Any help would be great.

Answer 1

Just adding to Maokai answer to make it more simple:

a = [4,4,1,2]
b = set(range(1, len(a) + 1)).difference(set(a))
print(sorted(list(b)))

Code above will print missing numbers from provided array as list

Answer 2

I would use set for comparison: set creates a collection of unique items, and comparisons between two sets are only True if all elements are shared across both sets. You can get a set of the row or column and then compare it to a set created from the len of the row or column (starting the range at 1). For accessing the columns, I would convert the list of lists to a numpy array.

def check_row(square):
    for row in square:
        if set(row) != set(range(1, len(row) + 1)):
            print(False)
            return False
    print(True)

def check_col(square):
    # Numpy array 
    square = np.array(square)
    for i in range(square.shape[1]):
        # Select the column
        col = square[i, :]
        if set(col) != set(range(1, len(col) + 1)):
            print(False)
            return False
    print(True)

This passes all the test cases you provided.

Answer 3

I would give this a try.

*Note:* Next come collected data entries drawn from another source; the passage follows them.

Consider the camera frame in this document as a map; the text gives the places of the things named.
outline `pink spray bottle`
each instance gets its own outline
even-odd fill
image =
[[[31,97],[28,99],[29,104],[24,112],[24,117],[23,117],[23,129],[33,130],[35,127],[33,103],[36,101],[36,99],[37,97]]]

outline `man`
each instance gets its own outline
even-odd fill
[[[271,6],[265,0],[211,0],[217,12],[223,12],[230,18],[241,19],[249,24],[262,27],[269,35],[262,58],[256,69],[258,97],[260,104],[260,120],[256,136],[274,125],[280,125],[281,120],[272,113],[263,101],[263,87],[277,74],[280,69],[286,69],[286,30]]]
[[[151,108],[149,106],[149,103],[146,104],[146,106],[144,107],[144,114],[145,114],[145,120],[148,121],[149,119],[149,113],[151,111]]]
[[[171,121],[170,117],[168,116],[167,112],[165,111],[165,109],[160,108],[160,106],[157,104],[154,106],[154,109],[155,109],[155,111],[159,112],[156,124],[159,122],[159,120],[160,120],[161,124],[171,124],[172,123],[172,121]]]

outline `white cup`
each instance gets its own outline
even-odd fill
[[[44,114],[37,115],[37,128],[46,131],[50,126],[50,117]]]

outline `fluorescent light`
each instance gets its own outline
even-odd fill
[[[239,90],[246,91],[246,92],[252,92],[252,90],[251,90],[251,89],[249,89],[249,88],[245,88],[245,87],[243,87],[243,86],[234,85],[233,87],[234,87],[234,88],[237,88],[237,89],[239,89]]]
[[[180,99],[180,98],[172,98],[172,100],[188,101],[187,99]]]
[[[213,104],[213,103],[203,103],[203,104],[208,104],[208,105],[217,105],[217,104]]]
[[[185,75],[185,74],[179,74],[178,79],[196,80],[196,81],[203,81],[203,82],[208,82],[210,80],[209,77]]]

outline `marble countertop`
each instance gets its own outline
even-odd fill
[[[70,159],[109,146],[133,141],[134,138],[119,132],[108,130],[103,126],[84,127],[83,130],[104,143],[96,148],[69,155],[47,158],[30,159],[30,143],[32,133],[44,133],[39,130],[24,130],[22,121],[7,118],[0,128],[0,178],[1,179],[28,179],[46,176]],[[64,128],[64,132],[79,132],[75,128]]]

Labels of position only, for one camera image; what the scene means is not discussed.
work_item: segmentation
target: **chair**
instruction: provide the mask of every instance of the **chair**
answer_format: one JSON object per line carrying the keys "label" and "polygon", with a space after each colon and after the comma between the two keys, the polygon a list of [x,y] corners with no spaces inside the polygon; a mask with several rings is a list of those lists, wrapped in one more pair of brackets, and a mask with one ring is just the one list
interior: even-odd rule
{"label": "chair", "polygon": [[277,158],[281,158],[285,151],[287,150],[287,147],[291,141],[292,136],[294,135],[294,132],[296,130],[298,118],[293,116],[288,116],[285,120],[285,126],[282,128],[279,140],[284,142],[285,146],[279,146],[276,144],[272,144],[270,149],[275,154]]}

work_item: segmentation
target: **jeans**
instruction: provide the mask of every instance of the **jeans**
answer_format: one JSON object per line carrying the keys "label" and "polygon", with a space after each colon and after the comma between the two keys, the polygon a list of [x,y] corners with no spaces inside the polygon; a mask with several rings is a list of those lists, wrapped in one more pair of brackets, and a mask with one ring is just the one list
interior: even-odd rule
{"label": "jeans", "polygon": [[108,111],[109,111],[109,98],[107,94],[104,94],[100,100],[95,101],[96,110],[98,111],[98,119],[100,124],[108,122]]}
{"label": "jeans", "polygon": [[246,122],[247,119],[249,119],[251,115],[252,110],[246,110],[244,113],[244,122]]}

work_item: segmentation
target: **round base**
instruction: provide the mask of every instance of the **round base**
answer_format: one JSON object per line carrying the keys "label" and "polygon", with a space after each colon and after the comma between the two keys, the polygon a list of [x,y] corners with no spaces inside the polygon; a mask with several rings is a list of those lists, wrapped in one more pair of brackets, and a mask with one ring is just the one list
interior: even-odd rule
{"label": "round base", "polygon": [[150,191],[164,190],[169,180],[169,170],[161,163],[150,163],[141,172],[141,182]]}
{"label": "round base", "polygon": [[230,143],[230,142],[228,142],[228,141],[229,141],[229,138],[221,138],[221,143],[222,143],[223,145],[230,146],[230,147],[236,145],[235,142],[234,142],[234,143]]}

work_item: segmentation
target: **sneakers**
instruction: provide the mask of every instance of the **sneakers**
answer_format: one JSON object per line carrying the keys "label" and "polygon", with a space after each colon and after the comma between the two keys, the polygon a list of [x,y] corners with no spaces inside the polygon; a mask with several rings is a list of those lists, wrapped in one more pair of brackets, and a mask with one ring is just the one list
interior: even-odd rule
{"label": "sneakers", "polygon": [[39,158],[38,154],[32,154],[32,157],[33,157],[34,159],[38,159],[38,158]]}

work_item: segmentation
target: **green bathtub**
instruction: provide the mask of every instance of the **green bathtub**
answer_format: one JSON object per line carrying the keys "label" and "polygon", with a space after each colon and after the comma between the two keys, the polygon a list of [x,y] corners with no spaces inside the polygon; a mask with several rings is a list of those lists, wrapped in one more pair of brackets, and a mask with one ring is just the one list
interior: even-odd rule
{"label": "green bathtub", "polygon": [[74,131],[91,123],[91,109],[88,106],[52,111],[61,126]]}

I'll give you checkSequenceRow, and hopefully you can adapt for the other function. What you are missing, based on your description, is a record of numbers you have already seen, hence [4, 4, 1, 2]. This code is close to what you have done, so it should be easy to understand, but Python's set is a better, more pythonic way. I would encourage you to investigate it.

def checkSequenceRow(square):
    for row in range(len(square)):  # go row by row
        seen = []
        n = len(row)
        for number in range(len(row)): # validate the row
            if number in seen: # found a duplicate
                return False
            elif number < 1 or number > n: # found an invalid value
                return False
            else:
                seen.append(number) # keep track of this valid value
    return True

Answer 4

You can use python's Set for this purpose.

Let's say you have an array a with length n, and you want to know if it is from 1 to n, you can check it this way:

set(a) == set(range(1, len(a) + 1))

The left hand side makes a set from a, while the right hand side generates a set {1, 2, ..., n}. If they are equal, you should be able to claim that a has all the elements from 1 to n.

In your example above, set([4, 4, 1, 2]) results in a set {1, 2, 4}, so it is not equal to the desirable set {1, 2, 3, 4}.